## Work required
Could you copy every record exactly, leaving the pictures behind?

## Entries supplied
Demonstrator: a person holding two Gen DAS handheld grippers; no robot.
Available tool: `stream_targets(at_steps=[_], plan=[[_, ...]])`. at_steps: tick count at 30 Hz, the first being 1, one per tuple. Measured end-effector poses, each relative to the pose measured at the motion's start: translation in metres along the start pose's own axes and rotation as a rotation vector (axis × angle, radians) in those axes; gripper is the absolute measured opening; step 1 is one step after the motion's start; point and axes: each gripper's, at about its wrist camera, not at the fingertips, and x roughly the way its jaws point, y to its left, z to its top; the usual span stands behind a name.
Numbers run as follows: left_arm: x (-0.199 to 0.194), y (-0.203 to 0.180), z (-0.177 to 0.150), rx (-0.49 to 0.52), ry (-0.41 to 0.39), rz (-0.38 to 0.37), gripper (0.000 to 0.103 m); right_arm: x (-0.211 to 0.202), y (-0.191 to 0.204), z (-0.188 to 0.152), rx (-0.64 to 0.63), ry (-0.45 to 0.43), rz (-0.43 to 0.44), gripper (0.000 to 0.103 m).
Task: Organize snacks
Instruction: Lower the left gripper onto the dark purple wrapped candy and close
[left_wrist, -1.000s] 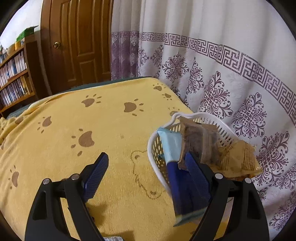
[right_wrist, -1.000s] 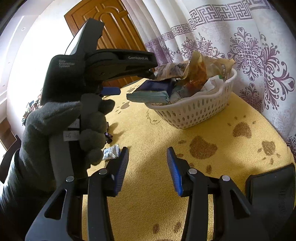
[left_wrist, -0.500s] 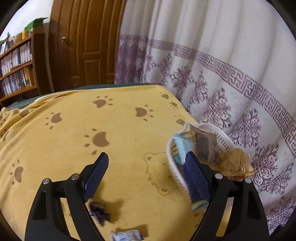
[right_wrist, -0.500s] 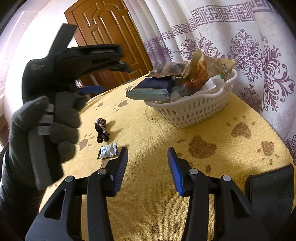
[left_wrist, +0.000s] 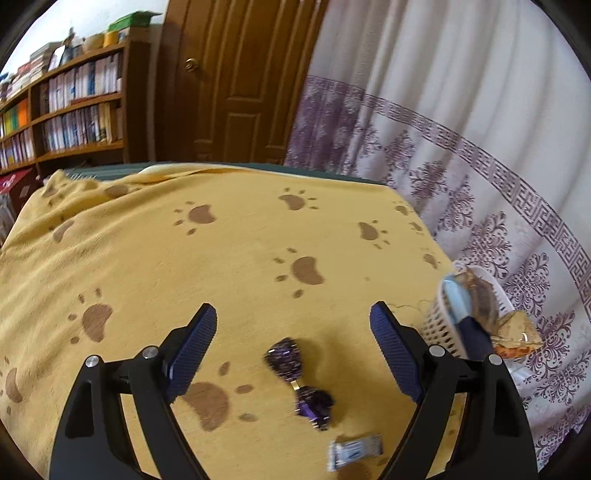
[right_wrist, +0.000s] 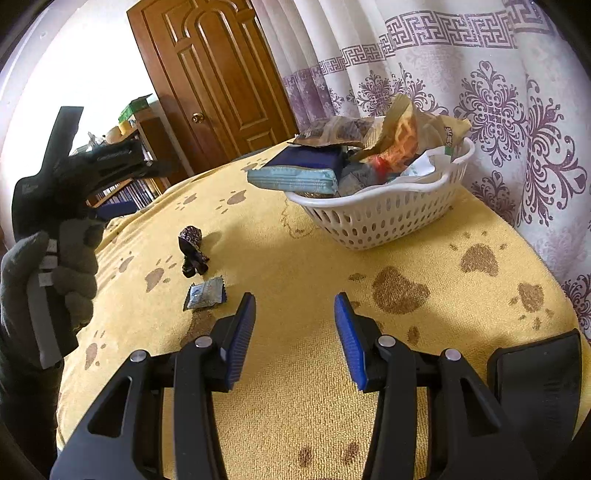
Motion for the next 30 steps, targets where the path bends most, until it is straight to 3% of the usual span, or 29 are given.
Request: stream_targets(at_steps=[10,25,30], plan=[[0.018,0.024,-0.018,-0.050,0.058,0.006,0.085,0.005,0.008,0.000,-0.024,0.015,-0.045,0.046],[0.068,0.014,-0.035,-0.037,0.157,0.023,0.084,0.014,0.017,-0.001,-0.036,0.048,-0.046,0.046],[0.071,0.011,-0.040,0.008,0.147,0.074,0.074,0.016,0.018,-0.001,-0.045,0.054,-0.050,0.047]])
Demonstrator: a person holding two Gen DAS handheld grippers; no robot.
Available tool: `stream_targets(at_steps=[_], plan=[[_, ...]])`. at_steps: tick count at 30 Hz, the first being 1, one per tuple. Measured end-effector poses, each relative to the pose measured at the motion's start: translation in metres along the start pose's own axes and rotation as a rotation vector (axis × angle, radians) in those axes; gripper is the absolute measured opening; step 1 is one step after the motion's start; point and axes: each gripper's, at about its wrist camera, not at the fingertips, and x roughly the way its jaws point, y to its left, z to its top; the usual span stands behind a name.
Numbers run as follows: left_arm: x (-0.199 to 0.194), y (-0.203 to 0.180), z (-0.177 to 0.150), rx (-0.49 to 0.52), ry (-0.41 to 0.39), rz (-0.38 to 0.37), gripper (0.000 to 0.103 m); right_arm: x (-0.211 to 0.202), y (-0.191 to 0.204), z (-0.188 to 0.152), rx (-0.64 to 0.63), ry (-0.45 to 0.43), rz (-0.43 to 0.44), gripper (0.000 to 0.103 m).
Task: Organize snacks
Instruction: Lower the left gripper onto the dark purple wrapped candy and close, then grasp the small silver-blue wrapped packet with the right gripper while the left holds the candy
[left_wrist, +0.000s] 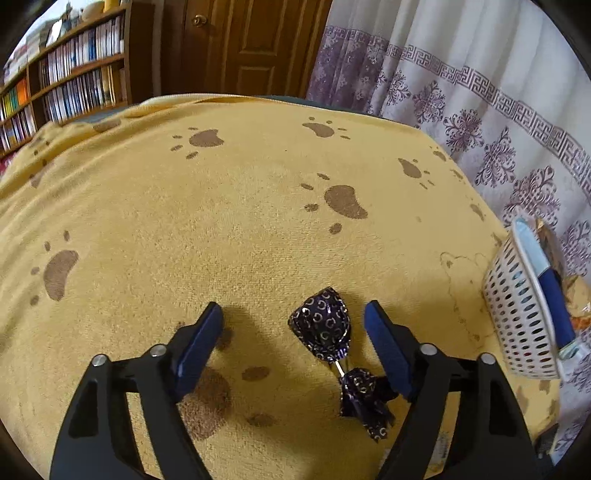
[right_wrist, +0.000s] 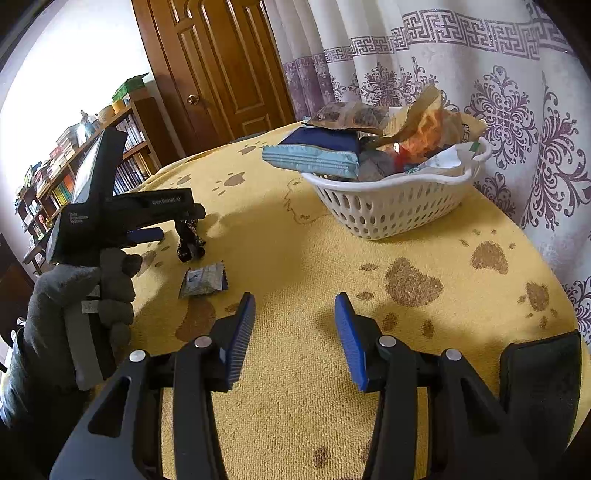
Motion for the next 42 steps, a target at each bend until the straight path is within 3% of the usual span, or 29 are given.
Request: stream_targets(at_steps=[5,8,11,14,17,25,37,42], plan=[[-0.001,-0.001,-0.002,0.037,-0.019,0.051,0.052,0.002,0.004,0.001,-0.007,0.007,-0.002,0.047],[-0.004,0.003,-0.002,0.032,-0.017,0.016,0.039,0.005,0.009,0.002,-0.017,0.013,0.004,0.047],[-0.009,0.006,-0.002,0.023,-0.025,0.005,0.034,0.007,0.017,0.002,-0.032,0.021,0.017,0.047],[-0.015,0.011,0.000,0.011,-0.040,0.009,0.033,0.011,0.028,0.004,-0.055,0.031,0.036,0.048],[-0.020,0.017,0.003,-0.008,-0.050,0.007,0.032,0.017,0.039,0.008,-0.061,0.040,0.069,0.061],[-0.031,0.033,0.011,-0.057,-0.070,-0.009,0.032,0.046,0.075,0.023,-0.156,0.085,0.091,0.061],[-0.037,0.040,0.014,-0.088,-0.081,-0.022,0.032,0.085,0.093,0.024,-0.250,0.159,-0.021,0.061],[-0.038,0.041,0.013,-0.088,-0.081,-0.022,0.032,0.083,0.094,0.022,-0.265,0.151,-0.030,0.054]])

## Answer to the problem
Demonstrator: a person holding two Gen DAS handheld grippers; no robot.
Available tool: `stream_targets(at_steps=[_], plan=[[_, ...]])`. at_steps: tick count at 30 Hz, the first being 1, one per tuple. Measured end-effector poses, each relative to the pose measured at the motion's start: translation in metres along the start pose's own axes and rotation as a rotation vector (axis × angle, radians) in those axes; gripper is the absolute measured opening; step 1 is one step after the motion's start; point and axes: each gripper's, at about its wrist camera, not at the fingertips, and x roughly the way its jaws point, y to its left, z to its top; the usual span stands behind a name.
Numbers run as follows: left_arm: x (-0.199 to 0.194), y (-0.203 to 0.180), z (-0.177 to 0.150), rx (-0.49 to 0.52), ry (-0.41 to 0.39), rz (-0.38 to 0.37), gripper (0.000 to 0.103 m); right_arm: x (-0.211 to 0.202), y (-0.191 to 0.204), z (-0.188 to 0.152), rx (-0.64 to 0.63), ry (-0.45 to 0.43), rz (-0.43 to 0.44), gripper (0.000 to 0.103 m).
Task: Organize snacks
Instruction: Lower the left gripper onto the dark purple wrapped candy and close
[left_wrist, -1.000s] 
[right_wrist, -1.000s] 
[left_wrist, -0.500s] 
[right_wrist, -0.500s] 
[left_wrist, +0.000s] 
[right_wrist, +0.000s] 
Motion for the next 30 steps, targets where the path bends most, until it is straight to 3% of the usual span, or 29 are given.
Request: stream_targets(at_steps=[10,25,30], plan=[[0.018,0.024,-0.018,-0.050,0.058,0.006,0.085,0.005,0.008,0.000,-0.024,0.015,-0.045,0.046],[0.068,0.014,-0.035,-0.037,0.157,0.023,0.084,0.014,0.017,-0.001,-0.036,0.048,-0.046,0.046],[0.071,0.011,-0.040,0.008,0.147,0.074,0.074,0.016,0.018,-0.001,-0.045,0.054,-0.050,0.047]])
Demonstrator: a person holding two Gen DAS handheld grippers; no robot.
Available tool: `stream_targets(at_steps=[_], plan=[[_, ...]])`. at_steps: tick count at 30 Hz, the first being 1, one per tuple. Measured end-effector poses, each relative to the pose measured at the motion's start: translation in metres along the start pose's own axes and rotation as a rotation vector (axis × angle, radians) in those axes; gripper is the absolute measured opening; step 1 is one step after the motion's start; point and axes: each gripper's, at about its wrist camera, not at the fingertips, and x roughly the way its jaws point, y to its left, z to its top; the usual span stands behind a name.
Numbers run as follows: left_arm: x (-0.199 to 0.194), y (-0.203 to 0.180), z (-0.177 to 0.150), rx (-0.49 to 0.52), ry (-0.41 to 0.39), rz (-0.38 to 0.37), gripper (0.000 to 0.103 m); right_arm: x (-0.211 to 0.202), y (-0.191 to 0.204), z (-0.188 to 0.152), rx (-0.64 to 0.63), ry (-0.45 to 0.43), rz (-0.43 to 0.44), gripper (0.000 to 0.103 m).
Task: Organize snacks
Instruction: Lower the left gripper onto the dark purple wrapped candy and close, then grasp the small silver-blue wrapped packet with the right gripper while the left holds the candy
[left_wrist, +0.000s] 
[right_wrist, +0.000s] 
Motion for the next 42 steps, a target at each bend until the straight path is within 3% of the usual span, or 29 are given.
Request: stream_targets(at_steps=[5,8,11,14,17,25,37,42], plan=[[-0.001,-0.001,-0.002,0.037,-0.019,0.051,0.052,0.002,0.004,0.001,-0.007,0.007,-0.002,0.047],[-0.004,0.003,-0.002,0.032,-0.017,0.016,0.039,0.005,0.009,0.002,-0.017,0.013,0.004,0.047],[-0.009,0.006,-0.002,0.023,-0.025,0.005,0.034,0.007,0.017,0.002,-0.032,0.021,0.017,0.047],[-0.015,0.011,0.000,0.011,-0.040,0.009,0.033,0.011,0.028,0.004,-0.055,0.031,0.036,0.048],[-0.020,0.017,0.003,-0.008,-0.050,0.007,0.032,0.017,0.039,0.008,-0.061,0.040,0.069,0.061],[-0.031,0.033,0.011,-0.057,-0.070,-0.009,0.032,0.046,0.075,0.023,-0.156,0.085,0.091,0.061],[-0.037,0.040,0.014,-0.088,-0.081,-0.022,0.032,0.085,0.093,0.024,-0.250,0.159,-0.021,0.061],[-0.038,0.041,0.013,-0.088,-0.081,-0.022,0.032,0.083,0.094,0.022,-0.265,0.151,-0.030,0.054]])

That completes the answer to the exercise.